■ **What you should do**: The answer must consist of every line below containing "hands".
##########
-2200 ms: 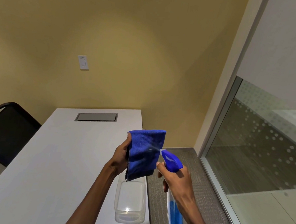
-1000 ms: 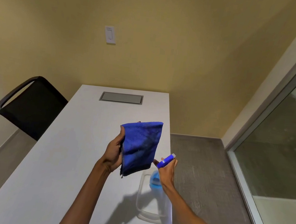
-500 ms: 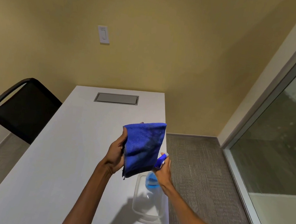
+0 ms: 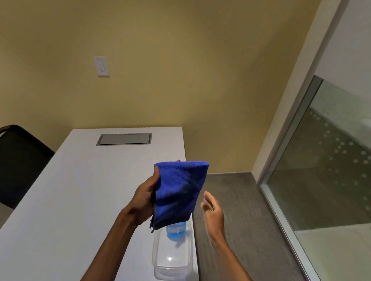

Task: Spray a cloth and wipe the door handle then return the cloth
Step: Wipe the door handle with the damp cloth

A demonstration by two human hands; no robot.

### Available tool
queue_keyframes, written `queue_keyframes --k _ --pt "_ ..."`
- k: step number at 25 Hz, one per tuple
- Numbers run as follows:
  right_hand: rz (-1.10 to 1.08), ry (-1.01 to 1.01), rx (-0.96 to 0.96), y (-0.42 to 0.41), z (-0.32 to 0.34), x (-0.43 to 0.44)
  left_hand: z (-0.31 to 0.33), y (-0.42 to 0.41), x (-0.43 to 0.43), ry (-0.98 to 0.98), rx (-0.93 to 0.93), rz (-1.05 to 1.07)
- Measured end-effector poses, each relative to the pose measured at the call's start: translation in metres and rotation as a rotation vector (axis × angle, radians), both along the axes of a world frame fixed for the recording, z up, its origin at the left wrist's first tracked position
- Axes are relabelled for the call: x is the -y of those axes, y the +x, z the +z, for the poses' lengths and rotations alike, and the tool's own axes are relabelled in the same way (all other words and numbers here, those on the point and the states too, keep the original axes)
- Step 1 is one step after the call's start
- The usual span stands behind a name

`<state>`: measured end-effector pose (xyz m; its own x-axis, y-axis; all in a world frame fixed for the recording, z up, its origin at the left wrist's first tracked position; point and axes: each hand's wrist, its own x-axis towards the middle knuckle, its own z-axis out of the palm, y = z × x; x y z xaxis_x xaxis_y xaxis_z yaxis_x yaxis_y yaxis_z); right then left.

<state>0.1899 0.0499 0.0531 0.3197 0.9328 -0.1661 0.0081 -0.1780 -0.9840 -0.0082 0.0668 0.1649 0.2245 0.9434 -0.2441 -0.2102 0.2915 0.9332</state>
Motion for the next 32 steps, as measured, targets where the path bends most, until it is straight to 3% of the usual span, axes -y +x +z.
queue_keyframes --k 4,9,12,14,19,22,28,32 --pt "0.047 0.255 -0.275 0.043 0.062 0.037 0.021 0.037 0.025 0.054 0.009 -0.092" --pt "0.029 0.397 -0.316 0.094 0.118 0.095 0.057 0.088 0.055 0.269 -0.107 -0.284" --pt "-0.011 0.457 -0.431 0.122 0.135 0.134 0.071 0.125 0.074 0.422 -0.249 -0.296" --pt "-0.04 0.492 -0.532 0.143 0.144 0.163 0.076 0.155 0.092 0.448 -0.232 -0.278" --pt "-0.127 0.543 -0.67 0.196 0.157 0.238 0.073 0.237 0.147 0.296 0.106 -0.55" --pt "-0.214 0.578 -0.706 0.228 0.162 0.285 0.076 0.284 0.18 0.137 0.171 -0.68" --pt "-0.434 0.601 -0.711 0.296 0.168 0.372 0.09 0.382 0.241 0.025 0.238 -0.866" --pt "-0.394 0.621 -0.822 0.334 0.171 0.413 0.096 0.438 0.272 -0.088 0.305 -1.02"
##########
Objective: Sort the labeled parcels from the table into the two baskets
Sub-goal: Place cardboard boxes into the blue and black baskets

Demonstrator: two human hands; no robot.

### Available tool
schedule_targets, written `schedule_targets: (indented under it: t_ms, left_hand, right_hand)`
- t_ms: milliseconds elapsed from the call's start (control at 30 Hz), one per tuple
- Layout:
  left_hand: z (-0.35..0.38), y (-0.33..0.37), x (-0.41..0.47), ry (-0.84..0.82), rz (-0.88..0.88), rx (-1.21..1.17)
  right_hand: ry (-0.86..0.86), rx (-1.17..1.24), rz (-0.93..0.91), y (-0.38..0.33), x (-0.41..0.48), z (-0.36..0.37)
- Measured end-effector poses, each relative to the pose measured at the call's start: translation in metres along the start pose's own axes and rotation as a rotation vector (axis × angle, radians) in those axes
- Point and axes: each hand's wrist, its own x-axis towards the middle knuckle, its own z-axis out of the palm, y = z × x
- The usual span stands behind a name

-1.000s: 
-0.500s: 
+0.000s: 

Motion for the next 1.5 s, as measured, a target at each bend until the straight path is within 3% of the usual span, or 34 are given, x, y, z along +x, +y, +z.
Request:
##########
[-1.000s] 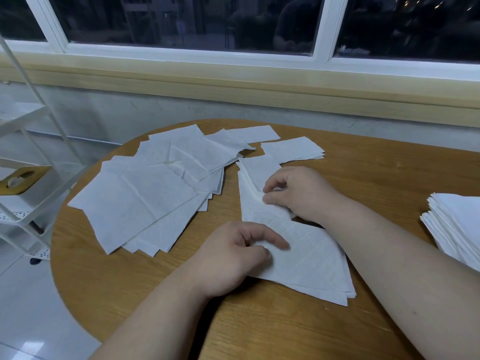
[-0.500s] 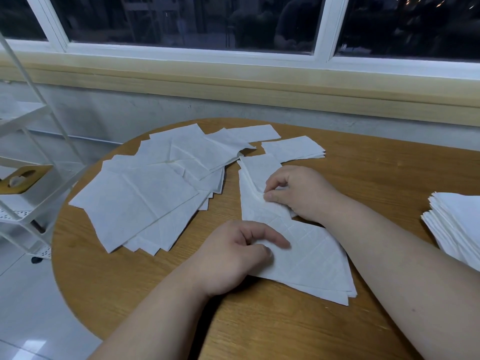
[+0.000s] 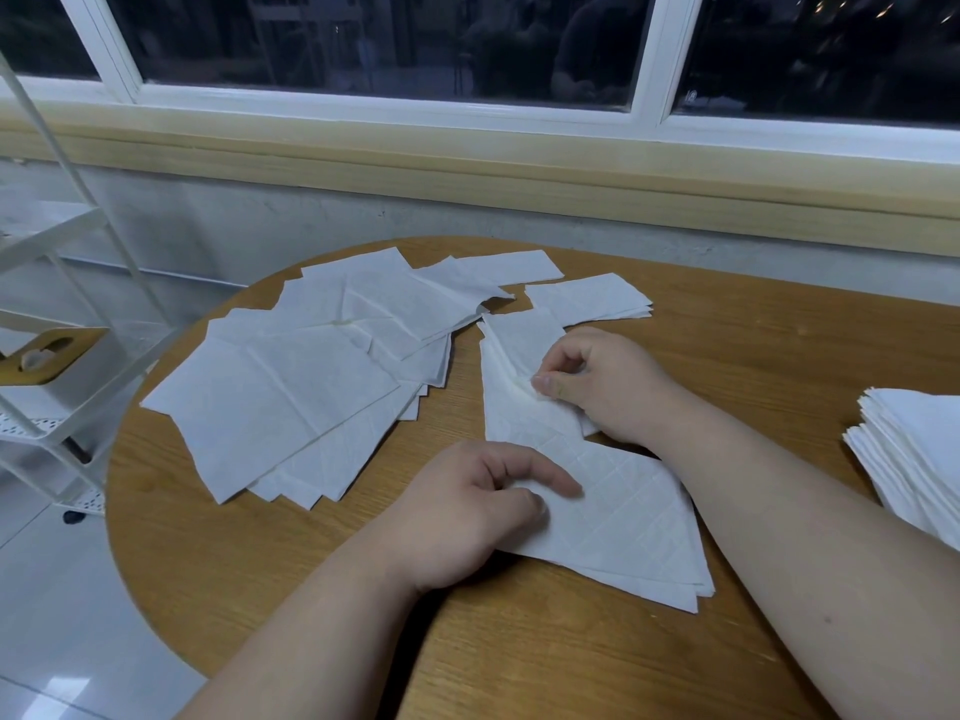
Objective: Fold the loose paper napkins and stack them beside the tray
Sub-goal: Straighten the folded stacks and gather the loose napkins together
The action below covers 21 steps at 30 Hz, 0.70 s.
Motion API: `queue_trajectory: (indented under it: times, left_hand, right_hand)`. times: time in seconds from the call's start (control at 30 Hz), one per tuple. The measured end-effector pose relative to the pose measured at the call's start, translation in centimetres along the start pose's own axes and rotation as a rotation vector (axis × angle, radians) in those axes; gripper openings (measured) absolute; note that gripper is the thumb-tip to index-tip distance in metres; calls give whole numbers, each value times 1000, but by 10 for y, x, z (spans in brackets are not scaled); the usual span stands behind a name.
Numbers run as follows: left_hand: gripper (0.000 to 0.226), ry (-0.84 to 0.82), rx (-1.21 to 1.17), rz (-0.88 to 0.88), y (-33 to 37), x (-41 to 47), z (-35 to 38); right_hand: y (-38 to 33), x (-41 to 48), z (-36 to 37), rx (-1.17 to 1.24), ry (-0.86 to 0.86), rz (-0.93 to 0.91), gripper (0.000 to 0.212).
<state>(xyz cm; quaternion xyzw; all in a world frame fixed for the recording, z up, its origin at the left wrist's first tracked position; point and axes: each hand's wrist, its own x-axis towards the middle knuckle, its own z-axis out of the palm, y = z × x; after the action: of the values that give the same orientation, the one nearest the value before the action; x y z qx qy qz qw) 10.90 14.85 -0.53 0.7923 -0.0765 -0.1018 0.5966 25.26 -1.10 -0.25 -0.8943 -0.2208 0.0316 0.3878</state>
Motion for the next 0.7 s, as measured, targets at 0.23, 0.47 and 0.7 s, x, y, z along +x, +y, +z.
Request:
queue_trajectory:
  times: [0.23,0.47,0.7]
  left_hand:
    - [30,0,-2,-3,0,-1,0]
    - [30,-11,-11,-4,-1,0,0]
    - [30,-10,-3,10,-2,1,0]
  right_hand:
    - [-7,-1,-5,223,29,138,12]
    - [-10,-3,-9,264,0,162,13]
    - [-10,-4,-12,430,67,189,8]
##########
■ **Task answer**:
A demonstration by two human hands; no robot.
Demonstrator: two human hands; no robot.

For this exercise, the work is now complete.